Problem details :: Copy each line below exactly and leave the pictures out.

Supplied data ::
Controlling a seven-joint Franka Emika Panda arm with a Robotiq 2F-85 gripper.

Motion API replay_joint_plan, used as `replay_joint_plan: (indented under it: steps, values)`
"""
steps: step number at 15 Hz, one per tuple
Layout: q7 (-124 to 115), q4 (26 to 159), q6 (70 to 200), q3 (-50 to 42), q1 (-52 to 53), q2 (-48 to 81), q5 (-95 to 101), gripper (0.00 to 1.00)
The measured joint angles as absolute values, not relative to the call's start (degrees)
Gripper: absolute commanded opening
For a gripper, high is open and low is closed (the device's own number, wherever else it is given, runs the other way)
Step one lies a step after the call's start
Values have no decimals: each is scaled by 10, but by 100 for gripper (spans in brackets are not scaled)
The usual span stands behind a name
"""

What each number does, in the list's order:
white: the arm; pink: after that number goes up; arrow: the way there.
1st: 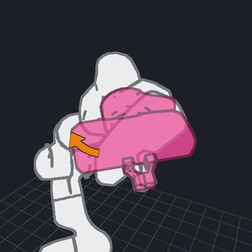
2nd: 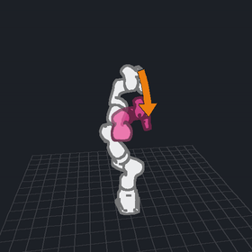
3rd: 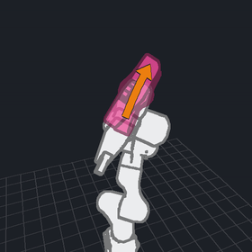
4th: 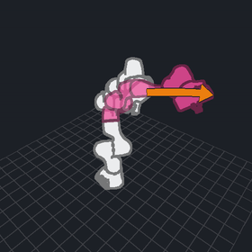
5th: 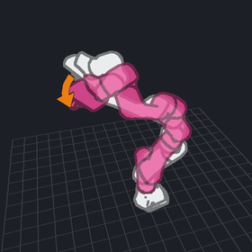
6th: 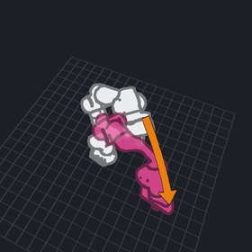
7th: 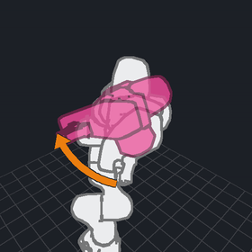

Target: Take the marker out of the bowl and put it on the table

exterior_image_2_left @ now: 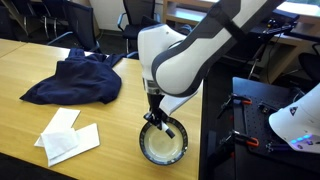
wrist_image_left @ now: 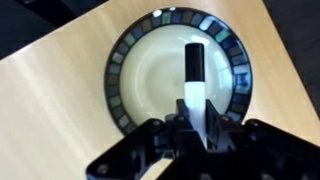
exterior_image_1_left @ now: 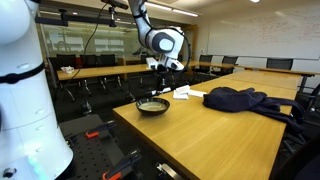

Response to this exercise ::
Controlling a seven-joint Franka Emika Panda arm with a Robotiq 2F-85 gripper.

Motion API replay_joint_plan, used as `replay_joint_plan: (indented under it: steps, values)`
"""
steps: step number at 15 Hz, one per tuple
Layout: q7 (-124 to 115), q4 (26 to 159), q6 (70 to 200), q3 (-50 to 42), q1 (-52 to 53), q2 (-48 to 81), q5 (-95 to 101), gripper (0.00 to 1.00)
The measured joint angles as absolute values, not relative to the call's start (degrees)
Gripper: absolute commanded opening
For a gripper, high is open and low is closed (the device's own number, wherever else it is given, runs the other way)
Step one lies a step after the call's start
Values have no decimals: each is scaled by 10, but by 100 for gripper (spans in brackets are not scaled)
The usual span stands behind a name
"""

What each number does, in the list's order:
white: the arm; pink: after that number goes up; arrow: the way there.
1st: 
2nd: 
3rd: 
4th: 
5th: 
6th: 
7th: 

Target: Take the marker out of the bowl and put it on the table

exterior_image_2_left @ now: 
wrist_image_left @ now: 
exterior_image_1_left @ now: 

The answer was given in full.